**WORK TO BE COMPLETED:**
Every line with "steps" in it must be copied from the data.

**GIVEN MATERIAL:**
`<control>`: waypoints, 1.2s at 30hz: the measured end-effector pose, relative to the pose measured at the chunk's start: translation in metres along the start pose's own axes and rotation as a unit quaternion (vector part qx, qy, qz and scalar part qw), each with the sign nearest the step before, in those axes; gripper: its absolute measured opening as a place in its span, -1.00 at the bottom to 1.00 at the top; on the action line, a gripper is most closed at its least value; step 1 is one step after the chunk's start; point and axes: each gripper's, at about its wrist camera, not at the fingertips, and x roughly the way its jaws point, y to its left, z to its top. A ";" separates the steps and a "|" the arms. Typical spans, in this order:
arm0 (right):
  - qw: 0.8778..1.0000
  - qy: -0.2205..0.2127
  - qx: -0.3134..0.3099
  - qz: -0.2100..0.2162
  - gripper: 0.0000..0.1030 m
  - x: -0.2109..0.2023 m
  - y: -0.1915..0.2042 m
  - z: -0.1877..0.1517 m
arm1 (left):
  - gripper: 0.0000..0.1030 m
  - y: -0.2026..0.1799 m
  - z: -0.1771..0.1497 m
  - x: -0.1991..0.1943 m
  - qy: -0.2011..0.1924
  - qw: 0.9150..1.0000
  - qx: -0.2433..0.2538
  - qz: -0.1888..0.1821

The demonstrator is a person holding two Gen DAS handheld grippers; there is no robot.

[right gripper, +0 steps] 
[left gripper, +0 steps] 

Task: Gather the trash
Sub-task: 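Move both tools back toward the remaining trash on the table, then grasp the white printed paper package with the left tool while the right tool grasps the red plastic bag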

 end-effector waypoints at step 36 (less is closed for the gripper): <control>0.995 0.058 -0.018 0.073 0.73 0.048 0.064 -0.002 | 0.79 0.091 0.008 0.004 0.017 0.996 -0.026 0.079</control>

**COMPLETED EXERCISE:**
`<control>`: waypoints, 1.2s at 30hz: the measured end-effector pose, relative to the pose measured at the chunk's start: translation in metres along the start pose's own axes and rotation as a unit quaternion (vector part qx, qy, qz and scalar part qw), each with the sign nearest the step before, in those axes; gripper: its absolute measured opening as a place in its span, -1.00 at the bottom to 1.00 at the top; on the action line, a gripper is most closed at its least value; step 1 is one step after the chunk's start; point and axes: each gripper's, at about its wrist camera, not at the fingertips, and x roughly the way its jaws point, y to its left, z to its top. A ";" separates the steps and a "|" the arms. Typical spans, in this order:
[right gripper, +0 steps] 
[left gripper, +0 steps] 

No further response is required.